** Work item **
Find every line in the records that holds the string "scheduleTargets". Copy each one.

** Data provided **
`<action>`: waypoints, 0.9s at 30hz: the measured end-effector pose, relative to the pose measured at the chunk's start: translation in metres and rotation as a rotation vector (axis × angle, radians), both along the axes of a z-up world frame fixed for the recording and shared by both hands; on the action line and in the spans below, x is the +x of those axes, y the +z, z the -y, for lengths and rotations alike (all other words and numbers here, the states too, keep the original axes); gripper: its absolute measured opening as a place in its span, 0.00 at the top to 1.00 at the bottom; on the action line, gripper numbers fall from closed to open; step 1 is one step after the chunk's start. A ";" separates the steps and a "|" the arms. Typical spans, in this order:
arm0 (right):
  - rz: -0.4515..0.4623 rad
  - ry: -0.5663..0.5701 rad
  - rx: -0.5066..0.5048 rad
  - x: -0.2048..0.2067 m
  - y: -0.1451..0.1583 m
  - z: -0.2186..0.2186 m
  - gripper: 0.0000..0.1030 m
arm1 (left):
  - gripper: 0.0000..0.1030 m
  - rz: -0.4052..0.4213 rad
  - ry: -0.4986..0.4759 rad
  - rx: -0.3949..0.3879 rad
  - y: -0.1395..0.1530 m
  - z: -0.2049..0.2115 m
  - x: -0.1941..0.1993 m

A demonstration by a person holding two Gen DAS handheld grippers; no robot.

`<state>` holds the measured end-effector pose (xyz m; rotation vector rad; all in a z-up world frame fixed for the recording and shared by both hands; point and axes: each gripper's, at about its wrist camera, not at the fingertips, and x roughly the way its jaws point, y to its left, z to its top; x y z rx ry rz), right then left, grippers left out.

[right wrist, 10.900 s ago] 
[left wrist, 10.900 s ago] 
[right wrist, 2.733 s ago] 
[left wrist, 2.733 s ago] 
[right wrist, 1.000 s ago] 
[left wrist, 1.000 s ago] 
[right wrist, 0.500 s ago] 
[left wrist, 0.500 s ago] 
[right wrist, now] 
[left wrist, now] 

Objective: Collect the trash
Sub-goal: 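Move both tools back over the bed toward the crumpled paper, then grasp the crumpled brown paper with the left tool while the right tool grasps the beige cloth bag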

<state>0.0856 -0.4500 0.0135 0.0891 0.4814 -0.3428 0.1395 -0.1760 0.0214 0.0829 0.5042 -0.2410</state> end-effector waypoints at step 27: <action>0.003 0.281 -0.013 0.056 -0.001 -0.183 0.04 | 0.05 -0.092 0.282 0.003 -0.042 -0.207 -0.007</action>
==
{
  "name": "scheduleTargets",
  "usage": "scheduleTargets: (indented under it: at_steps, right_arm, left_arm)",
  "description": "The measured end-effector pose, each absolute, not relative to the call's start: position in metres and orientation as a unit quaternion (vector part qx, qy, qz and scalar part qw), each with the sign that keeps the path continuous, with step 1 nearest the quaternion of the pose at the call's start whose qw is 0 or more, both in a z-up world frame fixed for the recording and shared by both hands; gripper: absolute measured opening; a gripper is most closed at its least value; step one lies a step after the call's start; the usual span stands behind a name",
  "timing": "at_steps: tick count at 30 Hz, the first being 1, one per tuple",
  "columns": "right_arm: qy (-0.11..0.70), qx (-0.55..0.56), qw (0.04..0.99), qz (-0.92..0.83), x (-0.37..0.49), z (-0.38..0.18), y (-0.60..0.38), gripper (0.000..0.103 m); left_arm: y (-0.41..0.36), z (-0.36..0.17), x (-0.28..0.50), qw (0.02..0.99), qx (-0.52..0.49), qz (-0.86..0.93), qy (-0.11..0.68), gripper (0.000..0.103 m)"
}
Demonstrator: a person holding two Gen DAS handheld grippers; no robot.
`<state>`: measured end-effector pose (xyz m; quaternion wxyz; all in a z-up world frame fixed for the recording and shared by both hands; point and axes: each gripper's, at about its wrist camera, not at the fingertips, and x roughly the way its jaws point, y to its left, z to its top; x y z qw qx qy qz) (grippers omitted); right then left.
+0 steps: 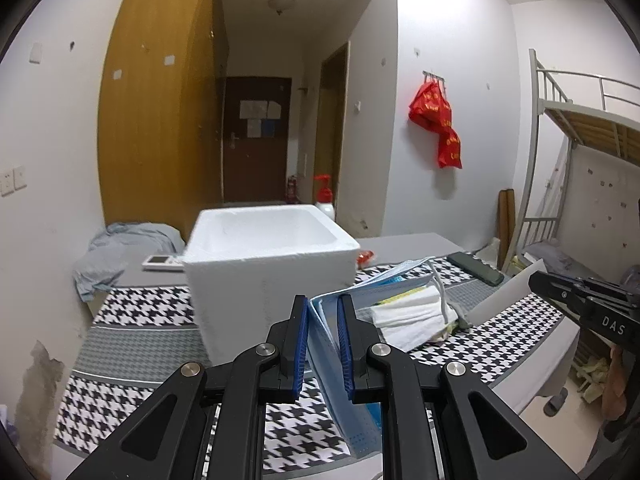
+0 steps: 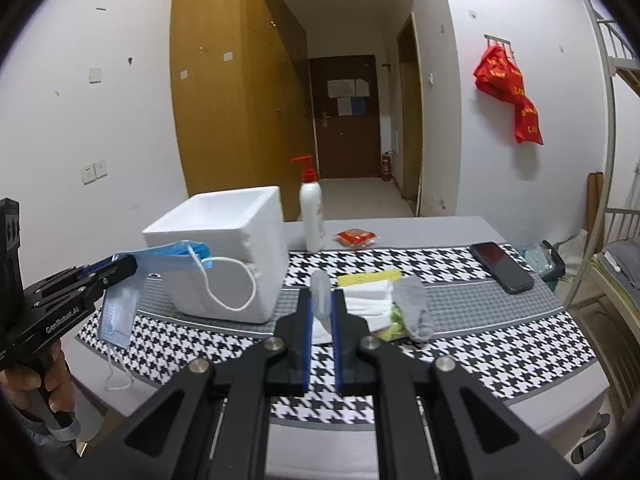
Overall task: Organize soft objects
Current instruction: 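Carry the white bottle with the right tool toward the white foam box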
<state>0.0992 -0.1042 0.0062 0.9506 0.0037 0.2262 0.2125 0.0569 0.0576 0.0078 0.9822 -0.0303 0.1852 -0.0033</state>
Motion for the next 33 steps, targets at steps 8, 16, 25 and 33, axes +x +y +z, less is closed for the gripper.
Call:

** Expected output **
  "name": "scheduleTargets",
  "usage": "scheduleTargets: (indented under it: at_steps, right_arm, left_arm)",

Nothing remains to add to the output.